▸ **Task item**: The records follow. Give them all back exactly.
○ ○ ○ ○
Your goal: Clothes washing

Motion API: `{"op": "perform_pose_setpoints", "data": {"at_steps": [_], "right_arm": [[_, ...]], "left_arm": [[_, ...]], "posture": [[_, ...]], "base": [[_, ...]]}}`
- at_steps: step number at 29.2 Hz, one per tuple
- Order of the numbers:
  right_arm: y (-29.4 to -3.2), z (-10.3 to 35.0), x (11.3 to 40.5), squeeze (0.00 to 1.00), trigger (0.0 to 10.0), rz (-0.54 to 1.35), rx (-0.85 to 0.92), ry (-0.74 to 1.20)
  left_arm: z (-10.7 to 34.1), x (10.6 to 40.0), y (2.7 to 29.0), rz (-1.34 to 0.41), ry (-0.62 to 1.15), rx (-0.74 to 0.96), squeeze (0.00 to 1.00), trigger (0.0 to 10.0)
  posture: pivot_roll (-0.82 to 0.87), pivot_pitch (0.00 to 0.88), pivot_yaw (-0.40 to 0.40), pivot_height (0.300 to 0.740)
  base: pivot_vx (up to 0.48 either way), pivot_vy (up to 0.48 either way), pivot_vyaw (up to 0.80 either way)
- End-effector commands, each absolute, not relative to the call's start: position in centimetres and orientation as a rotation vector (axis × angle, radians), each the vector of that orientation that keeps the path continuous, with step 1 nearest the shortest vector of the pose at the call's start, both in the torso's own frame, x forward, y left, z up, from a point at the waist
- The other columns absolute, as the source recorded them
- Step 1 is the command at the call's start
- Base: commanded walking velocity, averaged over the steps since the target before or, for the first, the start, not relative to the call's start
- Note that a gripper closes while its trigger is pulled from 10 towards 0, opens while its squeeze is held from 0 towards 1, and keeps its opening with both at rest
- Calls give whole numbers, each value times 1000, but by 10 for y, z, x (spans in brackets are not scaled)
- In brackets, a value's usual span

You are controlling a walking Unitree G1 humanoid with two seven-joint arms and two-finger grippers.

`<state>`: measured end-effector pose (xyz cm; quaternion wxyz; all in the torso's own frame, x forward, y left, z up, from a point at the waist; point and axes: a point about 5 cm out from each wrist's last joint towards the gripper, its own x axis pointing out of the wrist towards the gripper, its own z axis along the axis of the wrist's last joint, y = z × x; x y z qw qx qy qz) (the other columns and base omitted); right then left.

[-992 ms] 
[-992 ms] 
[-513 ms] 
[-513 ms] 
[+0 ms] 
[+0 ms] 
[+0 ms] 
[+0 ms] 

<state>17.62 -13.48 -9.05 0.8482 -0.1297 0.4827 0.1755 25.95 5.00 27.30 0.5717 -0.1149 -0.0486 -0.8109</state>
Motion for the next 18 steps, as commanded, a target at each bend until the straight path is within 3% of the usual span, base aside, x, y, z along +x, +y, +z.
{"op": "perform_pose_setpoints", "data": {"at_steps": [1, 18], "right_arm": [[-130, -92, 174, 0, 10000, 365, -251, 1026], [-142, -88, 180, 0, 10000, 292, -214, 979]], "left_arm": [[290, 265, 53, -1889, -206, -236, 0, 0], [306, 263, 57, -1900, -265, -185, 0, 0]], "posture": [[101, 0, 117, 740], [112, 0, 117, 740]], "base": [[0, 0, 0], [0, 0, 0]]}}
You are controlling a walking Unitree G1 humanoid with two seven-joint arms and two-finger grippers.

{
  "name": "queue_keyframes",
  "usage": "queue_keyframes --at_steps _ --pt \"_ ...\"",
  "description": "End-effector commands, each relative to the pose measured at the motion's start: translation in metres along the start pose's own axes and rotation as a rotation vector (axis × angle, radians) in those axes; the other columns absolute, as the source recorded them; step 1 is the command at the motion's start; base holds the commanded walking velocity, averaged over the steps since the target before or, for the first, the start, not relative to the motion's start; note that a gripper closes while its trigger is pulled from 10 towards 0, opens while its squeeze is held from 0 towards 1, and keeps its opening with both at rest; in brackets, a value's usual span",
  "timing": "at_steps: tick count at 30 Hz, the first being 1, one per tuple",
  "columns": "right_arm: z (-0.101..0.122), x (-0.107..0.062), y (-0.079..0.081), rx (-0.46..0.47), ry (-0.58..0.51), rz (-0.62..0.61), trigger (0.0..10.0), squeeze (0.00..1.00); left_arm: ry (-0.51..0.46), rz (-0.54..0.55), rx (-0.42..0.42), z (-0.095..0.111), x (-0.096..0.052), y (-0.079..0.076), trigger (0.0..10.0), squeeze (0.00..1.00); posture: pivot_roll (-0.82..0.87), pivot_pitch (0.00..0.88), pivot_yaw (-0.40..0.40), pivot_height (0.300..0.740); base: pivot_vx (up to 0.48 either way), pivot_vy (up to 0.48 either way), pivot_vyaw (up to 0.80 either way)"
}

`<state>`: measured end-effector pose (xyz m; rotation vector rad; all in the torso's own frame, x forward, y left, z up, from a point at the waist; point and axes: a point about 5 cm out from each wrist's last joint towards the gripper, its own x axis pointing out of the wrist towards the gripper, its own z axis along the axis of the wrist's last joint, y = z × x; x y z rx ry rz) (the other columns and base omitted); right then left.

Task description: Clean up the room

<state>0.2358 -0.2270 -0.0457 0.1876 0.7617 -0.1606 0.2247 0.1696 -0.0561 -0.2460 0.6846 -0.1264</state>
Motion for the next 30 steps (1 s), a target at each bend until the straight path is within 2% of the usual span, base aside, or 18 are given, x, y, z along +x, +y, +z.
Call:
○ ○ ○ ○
▸ **The completed task**:
Your goal: Clothes washing

Motion API: `{"op": "perform_pose_setpoints", "data": {"at_steps": [_], "right_arm": [[_, ...]], "left_arm": [[_, ...]], "posture": [[_, ...]], "base": [[_, ...]]}}`
- at_steps: step number at 29.2 Hz, one per tuple
- Order of the numbers:
  right_arm: y (-29.4 to -3.2), z (-10.3 to 35.0), x (11.3 to 40.5), squeeze (0.00 to 1.00), trigger (0.0 to 10.0), rz (-0.54 to 1.35), rx (-0.85 to 0.92), ry (-0.74 to 1.20)
  left_arm: z (-10.7 to 34.1), x (10.6 to 40.0), y (2.7 to 29.0), rz (-1.34 to 0.41), ry (-0.62 to 1.15), rx (-0.74 to 0.96), squeeze (0.00 to 1.00), trigger (0.0 to 10.0)
  posture: pivot_roll (-0.82 to 0.87), pivot_pitch (0.00 to 0.88), pivot_yaw (-0.40 to 0.40), pivot_height (0.300 to 0.740)
  base: pivot_vx (up to 0.48 either way), pivot_vy (up to 0.48 either way), pivot_vyaw (up to 0.80 either way)
- End-effector commands, each absolute, not relative to the call's start: position in centimetres and orientation as a rotation vector (axis × angle, radians), each the vector of that orientation that keeps the path continuous, with step 1 nearest the shortest vector of the pose at the call's start, both in the torso's own frame, x forward, y left, z up, from a point at the waist
- The other columns absolute, as the source recorded them
- Step 1 is the command at the call's start
- Base: commanded walking velocity, averaged over the steps since the target before or, for the first, the start, not relative to the call's start
- Note that a gripper closes while its trigger is pulled from 10 towards 0, opens while its squeeze is held from 0 towards 1, and keeps its opening with both at rest
- Calls give whole numbers, each value times 1000, but by 10 for y, z, x (spans in brackets are not scaled)
- In brackets, a value's usual span

You are controlling a walking Unitree G1 humanoid with two seven-joint arms and two-finger grippers.

`<state>`: measured end-effector pose (xyz cm; quaternion wxyz; all in the torso's own frame, x forward, y left, z up, from a point at the waist; point and axes: a point about 5 cm out from each wrist's last joint towards the gripper, its own x axis pointing out of the wrist towards the gripper, its own z axis along the axis of the wrist's last joint, y = z × x; x y z qw qx qy qz) (the other columns and base omitted); right then left.

[-992 ms] 
[-992 ms] 
[-513 ms] 
[-513 ms] 
[+0 ms] 
[+0 ms] 
[+0 ms] 
[+0 ms] 

<state>17.62 -13.48 -9.05 0.8482 -0.1297 0.4827 0.1755 25.95 5.00 27.30 0.5717 -0.1149 -0.0486 -0.8109</state>
Motion for the next 18 steps, as commanded, a target at each bend until the straight path is within 3% of the usual span, base aside, x, y, z along +x, +y, +z.
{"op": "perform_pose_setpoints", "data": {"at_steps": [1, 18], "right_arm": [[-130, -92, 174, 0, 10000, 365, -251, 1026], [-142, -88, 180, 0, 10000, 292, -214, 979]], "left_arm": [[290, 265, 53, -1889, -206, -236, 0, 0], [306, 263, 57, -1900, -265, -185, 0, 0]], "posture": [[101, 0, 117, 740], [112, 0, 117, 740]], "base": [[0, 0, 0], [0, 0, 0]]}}
You are controlling a walking Unitree G1 humanoid with two seven-joint arms and two-finger grippers.

{
  "name": "queue_keyframes",
  "usage": "queue_keyframes --at_steps _ --pt \"_ ...\"",
  "description": "End-effector commands, each relative to the pose measured at the motion's start: translation in metres along the start pose's own axes and rotation as a rotation vector (axis × angle, radians) in those axes; the other columns absolute, as the source recorded them; step 1 is the command at the motion's start; base holds the commanded walking velocity, averaged over the steps since the target before or, for the first, the start, not relative to the motion's start; note that a gripper closes while its trigger is pulled from 10 towards 0, opens while its squeeze is held from 0 towards 1, and keeps its opening with both at rest; in brackets, a value's usual span",
  "timing": "at_steps: tick count at 30 Hz, the first being 1, one per tuple",
  "columns": "right_arm: z (-0.101..0.122), x (-0.107..0.062), y (-0.079..0.081), rx (-0.46..0.47), ry (-0.58..0.51), rz (-0.62..0.61), trigger (0.0..10.0), squeeze (0.00..1.00); left_arm: ry (-0.51..0.46), rz (-0.54..0.55), rx (-0.42..0.42), z (-0.095..0.111), x (-0.096..0.052), y (-0.079..0.076), trigger (0.0..10.0), squeeze (0.00..1.00); posture: pivot_roll (-0.82..0.87), pivot_pitch (0.00..0.88), pivot_yaw (-0.40..0.40), pivot_height (0.300..0.740); base: pivot_vx (up to 0.48 either way), pivot_vy (up to 0.48 either way), pivot_vyaw (up to 0.80 either way)"
}

`<state>`: measured end-effector pose (xyz m; rotation vector rad; all in the torso's own frame, x forward, y left, z up, from a point at the waist; point and axes: a point about 5 cm out from each wrist's last joint towards the gripper, its own x axis pointing out of the wrist towards the gripper, its own z axis along the axis of the wrist's last joint, y = z × x; x y z rx ry rz) (the other columns and base omitted); right then left.

Task description: Clean up the room

<state>0.2358 -0.2270 -0.0457 0.1876 0.7617 -0.1606 0.2247 0.1696 -0.0561 -0.2460 0.6846 -0.1264</state>
Motion for the next 30 steps (1 s), a target at each bend until the straight path is within 2% of the usual span, base aside, or 18 are given, x, y, z along +x, +y, +z.
Call:

Now the exercise is finished.